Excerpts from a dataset
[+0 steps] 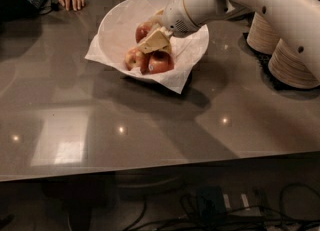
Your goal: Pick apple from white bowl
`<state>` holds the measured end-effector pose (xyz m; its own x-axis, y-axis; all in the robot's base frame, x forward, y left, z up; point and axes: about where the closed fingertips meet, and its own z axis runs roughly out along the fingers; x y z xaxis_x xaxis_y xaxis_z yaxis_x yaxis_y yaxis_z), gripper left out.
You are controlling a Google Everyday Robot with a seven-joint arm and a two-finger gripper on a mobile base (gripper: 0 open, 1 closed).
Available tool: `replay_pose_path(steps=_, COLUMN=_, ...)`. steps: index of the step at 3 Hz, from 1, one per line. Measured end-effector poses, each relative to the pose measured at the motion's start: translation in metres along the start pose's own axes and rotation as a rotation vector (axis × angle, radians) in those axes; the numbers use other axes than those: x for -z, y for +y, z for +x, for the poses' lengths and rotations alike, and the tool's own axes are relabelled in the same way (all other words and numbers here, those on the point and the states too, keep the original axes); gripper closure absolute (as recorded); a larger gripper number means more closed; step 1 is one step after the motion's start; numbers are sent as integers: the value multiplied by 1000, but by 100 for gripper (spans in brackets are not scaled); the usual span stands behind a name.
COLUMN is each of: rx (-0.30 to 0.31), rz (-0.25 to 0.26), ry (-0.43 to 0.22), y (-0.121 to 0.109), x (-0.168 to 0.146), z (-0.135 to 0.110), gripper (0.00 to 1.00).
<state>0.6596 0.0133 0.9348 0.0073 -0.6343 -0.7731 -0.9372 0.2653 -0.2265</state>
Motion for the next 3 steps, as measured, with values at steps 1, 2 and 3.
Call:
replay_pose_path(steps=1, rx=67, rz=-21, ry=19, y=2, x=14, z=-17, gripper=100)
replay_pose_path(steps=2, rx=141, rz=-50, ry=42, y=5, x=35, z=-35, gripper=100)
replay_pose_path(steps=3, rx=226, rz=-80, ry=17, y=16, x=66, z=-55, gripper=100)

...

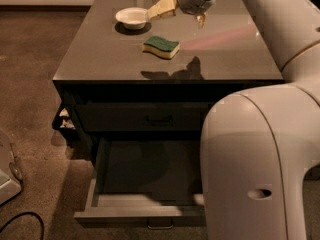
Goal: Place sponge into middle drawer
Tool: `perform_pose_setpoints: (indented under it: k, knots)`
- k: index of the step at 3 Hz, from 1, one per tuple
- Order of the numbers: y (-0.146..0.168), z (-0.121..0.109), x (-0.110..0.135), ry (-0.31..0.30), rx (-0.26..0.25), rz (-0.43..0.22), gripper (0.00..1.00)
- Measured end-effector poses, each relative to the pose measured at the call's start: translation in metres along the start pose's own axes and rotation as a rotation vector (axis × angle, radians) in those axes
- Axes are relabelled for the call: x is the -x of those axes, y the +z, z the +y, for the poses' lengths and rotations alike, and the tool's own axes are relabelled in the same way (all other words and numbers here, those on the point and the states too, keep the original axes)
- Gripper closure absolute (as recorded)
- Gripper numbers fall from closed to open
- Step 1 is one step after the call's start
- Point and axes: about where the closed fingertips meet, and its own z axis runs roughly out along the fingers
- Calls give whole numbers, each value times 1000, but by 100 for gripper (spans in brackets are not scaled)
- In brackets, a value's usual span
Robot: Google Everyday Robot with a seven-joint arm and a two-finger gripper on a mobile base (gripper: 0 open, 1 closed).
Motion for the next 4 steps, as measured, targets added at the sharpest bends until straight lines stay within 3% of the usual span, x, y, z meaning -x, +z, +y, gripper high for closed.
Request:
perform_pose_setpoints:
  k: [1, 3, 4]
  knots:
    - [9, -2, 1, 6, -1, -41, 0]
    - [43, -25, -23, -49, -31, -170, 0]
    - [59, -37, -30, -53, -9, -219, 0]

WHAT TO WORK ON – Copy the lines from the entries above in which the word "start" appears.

RESULT OF THE EXERCISE –
Available tool: `replay_pose_path(steps=_, COLUMN=_, ...)`. steps: index of the step at 3 Hz, from 1, one per line. Measured end-effector poses, each relative to the pose measured at the motion's start: translation in metres along the start pose's own axes and rotation as a rotation vector (axis × angle, radians) in those axes; the numbers use other axes than those: x for -z, y for +y, z for +x, for the poses' lengths and rotations alike, and the tool's own axes are relabelled in the same way (all other words and numbers here, those on the point and the states too, keep the original axes); gripper closure absolute (as recorded); a larger gripper number means more closed; step 1 is one step after the motion's start; numbers are sent as integers: the value multiplied by 1000, but by 100 for gripper (spans in brackets are not scaled); the usual span stands behind a name.
- Measured end-effector poses, each relative to the pose measured at the call's start: translation in metres along the start pose's own axes and rotation as a rotation vector (axis × angle, radians) in those axes
- Step 1 is one step after the call's start

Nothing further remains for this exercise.